*What is being asked*.
Report each line of the entries that contains the word "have", copied in full.

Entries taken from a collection
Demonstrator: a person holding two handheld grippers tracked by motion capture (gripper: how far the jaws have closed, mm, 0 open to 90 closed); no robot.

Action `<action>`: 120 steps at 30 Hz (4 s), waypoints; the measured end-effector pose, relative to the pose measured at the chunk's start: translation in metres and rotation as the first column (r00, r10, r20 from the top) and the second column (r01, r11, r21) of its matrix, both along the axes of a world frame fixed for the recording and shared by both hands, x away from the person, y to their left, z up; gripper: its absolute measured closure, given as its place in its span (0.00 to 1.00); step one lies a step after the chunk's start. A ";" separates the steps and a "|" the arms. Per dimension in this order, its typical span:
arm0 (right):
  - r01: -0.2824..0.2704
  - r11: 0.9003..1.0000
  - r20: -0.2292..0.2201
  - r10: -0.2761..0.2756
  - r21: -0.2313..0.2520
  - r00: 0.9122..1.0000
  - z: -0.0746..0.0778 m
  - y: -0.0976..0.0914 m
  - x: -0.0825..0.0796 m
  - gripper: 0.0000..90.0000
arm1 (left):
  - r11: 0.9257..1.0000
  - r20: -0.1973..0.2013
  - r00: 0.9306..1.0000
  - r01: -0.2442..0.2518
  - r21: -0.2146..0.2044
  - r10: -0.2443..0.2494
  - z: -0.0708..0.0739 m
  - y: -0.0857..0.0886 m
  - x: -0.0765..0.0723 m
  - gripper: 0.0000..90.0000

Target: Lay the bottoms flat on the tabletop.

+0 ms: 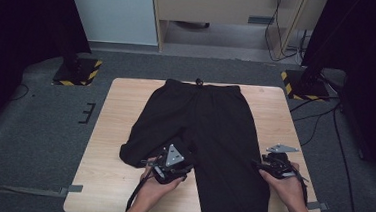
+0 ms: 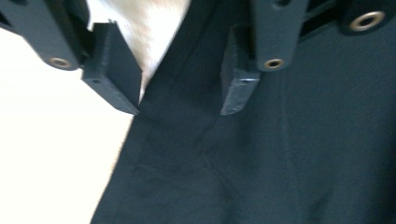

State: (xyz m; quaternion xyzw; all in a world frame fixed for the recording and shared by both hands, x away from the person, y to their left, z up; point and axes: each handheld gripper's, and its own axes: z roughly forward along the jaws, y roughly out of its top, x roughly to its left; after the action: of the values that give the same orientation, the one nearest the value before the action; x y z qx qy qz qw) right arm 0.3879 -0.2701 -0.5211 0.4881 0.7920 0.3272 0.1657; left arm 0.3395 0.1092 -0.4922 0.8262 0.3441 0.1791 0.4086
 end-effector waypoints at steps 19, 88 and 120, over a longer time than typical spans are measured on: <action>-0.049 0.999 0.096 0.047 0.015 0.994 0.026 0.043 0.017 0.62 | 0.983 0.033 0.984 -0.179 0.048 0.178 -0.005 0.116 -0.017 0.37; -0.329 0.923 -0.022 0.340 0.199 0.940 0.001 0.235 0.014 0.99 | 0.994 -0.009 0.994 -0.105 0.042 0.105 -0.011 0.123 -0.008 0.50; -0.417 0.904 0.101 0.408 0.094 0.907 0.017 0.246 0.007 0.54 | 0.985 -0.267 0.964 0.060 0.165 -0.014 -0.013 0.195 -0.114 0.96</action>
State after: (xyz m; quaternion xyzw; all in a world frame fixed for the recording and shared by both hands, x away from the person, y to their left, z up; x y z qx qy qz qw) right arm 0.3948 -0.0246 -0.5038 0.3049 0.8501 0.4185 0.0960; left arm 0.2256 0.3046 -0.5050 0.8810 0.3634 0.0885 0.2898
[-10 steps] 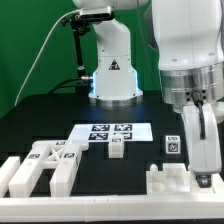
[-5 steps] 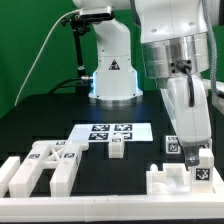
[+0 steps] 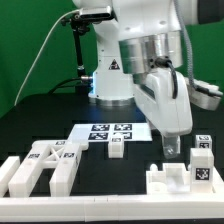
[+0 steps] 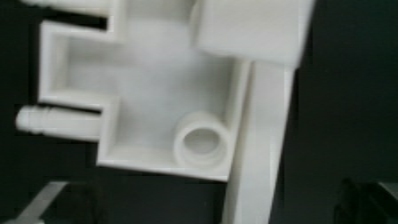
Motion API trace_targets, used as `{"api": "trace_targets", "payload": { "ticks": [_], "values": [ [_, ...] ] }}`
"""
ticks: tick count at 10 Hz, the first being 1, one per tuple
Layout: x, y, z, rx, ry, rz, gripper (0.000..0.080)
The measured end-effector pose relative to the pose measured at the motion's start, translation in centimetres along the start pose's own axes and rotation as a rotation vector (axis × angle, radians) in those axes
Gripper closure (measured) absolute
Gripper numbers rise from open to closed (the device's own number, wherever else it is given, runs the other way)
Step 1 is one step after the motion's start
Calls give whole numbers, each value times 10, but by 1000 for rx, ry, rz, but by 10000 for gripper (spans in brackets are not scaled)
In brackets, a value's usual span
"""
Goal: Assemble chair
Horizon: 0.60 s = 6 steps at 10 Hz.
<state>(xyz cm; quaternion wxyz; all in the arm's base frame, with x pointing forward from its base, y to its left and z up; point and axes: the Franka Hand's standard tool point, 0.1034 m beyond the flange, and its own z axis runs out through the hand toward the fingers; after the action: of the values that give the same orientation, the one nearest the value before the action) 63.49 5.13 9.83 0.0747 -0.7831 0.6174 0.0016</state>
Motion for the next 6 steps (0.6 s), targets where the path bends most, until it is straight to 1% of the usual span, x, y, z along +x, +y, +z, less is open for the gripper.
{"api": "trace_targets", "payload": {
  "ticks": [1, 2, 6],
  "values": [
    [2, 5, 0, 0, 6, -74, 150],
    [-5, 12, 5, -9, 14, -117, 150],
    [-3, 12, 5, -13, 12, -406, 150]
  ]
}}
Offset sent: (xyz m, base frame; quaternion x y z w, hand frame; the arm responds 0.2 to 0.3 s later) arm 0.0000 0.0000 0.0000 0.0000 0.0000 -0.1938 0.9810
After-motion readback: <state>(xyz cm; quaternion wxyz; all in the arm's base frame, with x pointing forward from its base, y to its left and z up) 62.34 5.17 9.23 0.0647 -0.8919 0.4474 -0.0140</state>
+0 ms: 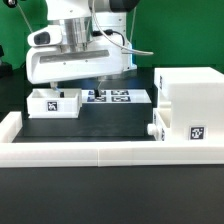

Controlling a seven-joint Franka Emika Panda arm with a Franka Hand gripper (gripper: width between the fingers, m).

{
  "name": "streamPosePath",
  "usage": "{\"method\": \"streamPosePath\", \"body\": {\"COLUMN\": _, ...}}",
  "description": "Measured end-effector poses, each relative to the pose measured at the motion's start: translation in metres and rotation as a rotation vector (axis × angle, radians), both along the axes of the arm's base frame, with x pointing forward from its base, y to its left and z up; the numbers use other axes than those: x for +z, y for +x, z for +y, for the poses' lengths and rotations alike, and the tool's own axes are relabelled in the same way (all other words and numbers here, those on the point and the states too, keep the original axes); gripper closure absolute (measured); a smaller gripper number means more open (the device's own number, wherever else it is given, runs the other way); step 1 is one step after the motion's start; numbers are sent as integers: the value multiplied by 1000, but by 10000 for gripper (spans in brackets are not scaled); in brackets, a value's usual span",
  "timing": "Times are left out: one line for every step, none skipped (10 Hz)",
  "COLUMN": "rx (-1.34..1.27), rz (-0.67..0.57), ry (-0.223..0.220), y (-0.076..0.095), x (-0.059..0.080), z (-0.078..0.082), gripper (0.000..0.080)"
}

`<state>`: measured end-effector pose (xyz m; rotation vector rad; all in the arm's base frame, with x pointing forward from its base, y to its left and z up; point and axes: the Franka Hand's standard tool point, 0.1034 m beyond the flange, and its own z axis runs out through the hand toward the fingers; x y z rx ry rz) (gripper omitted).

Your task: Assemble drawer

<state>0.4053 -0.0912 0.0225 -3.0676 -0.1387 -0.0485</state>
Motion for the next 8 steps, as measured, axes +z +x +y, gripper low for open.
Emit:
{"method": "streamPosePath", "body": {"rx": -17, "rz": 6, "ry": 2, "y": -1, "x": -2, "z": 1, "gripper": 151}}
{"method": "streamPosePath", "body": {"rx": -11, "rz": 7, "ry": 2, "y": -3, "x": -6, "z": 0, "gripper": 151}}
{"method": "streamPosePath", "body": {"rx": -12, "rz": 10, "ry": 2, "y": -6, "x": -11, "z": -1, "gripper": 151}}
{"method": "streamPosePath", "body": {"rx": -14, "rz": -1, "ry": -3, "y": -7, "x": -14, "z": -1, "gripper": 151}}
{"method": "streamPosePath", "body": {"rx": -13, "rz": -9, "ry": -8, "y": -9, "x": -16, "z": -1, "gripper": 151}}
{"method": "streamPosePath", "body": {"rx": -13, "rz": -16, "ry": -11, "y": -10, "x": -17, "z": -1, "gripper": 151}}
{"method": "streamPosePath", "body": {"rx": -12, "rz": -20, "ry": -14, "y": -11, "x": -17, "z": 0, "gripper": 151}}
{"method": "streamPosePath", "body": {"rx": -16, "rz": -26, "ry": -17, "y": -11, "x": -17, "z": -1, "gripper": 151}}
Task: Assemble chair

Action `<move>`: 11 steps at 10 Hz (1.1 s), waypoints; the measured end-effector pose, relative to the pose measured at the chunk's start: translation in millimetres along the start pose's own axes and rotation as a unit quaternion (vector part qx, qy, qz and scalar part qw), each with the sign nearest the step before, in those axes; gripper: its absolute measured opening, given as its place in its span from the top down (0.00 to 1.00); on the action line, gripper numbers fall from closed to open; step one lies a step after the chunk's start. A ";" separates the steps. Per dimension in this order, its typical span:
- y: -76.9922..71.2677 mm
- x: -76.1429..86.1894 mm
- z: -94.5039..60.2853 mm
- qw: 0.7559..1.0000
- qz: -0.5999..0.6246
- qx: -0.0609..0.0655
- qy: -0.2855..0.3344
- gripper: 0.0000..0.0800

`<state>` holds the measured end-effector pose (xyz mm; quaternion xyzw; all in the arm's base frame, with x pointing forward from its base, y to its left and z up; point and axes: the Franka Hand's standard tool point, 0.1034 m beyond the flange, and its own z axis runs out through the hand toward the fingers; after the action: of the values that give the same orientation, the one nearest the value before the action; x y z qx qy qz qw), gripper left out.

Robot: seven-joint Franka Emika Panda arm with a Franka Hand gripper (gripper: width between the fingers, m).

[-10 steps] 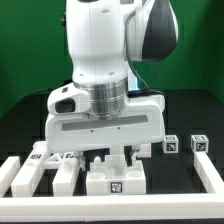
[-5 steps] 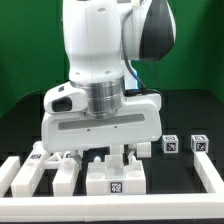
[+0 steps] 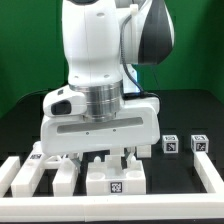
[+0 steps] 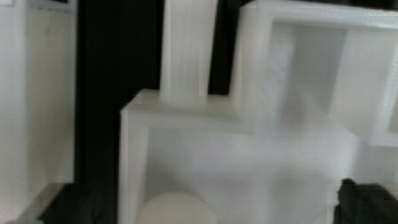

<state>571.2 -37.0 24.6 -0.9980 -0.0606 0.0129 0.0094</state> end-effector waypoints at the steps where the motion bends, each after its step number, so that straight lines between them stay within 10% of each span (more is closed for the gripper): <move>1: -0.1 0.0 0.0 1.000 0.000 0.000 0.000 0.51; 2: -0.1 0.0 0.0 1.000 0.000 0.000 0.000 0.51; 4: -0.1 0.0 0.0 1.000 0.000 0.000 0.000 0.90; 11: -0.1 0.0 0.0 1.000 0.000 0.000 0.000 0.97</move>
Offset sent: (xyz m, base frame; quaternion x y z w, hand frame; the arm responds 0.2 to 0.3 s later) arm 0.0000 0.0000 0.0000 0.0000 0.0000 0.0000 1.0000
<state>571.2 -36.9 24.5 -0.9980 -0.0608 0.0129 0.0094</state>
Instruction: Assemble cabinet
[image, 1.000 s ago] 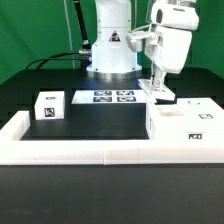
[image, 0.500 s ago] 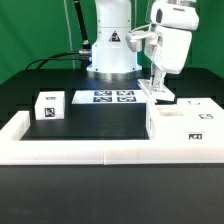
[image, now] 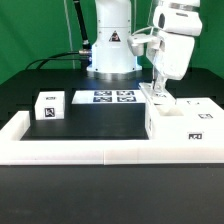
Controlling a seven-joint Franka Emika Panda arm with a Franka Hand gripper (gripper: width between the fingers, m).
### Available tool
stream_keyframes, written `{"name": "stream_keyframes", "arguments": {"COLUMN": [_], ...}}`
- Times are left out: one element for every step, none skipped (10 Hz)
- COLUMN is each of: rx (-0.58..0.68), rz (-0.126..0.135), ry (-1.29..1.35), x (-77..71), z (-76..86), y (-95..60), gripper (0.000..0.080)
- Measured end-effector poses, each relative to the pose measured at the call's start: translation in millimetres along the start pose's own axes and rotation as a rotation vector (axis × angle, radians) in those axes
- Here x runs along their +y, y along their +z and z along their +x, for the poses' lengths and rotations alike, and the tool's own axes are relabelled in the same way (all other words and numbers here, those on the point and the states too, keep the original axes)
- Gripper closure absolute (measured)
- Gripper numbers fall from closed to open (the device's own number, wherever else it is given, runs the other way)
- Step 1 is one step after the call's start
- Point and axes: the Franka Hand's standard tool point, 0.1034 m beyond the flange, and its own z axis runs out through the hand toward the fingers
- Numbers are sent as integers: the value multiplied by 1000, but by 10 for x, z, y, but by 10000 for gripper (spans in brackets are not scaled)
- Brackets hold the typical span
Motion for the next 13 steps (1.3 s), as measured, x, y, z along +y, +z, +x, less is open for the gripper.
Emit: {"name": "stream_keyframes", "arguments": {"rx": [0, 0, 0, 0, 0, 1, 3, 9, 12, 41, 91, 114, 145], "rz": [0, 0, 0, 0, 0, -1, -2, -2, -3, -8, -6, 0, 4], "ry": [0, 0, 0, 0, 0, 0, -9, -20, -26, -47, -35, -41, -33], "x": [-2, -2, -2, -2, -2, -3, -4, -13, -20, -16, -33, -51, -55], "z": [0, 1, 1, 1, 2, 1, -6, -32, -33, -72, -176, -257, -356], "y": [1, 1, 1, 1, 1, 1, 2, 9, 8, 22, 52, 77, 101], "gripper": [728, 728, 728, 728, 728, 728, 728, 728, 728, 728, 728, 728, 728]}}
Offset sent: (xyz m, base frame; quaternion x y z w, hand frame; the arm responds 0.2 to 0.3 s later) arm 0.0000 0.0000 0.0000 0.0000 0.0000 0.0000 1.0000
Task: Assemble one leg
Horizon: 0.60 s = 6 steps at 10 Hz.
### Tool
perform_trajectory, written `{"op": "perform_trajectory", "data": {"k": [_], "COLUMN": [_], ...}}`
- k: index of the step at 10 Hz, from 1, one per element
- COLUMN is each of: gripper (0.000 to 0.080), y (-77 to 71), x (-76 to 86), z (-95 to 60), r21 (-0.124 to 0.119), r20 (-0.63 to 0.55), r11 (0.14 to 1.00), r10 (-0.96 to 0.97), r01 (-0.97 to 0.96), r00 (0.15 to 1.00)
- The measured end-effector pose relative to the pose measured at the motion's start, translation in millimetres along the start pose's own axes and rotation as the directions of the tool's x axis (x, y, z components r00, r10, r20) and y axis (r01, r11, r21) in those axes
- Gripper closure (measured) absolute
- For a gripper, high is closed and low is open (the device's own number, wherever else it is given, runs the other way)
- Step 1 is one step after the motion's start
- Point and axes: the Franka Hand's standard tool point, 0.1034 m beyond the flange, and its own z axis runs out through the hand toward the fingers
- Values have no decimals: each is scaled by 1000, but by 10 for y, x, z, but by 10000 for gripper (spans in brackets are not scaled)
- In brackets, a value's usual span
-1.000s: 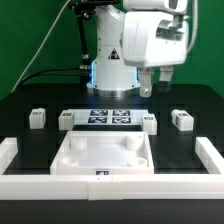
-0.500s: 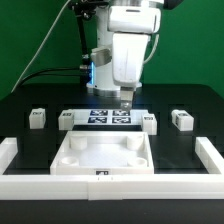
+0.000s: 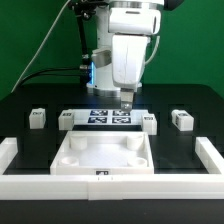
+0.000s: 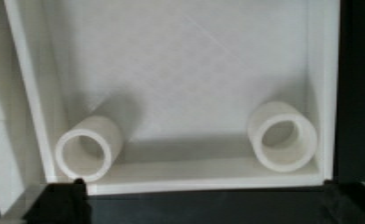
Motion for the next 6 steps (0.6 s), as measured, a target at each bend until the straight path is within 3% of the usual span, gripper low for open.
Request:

*Solution below*.
Demonstrator: a person holding two handheld grippers tracked by motion capture (gripper: how far the jaws have closed, mm, 0 open to 90 closed); no robot.
- Values have no decimals: each is scaled by 1000, but by 10 for y, x, z, but by 10000 for gripper (spans in brackets are not scaled)

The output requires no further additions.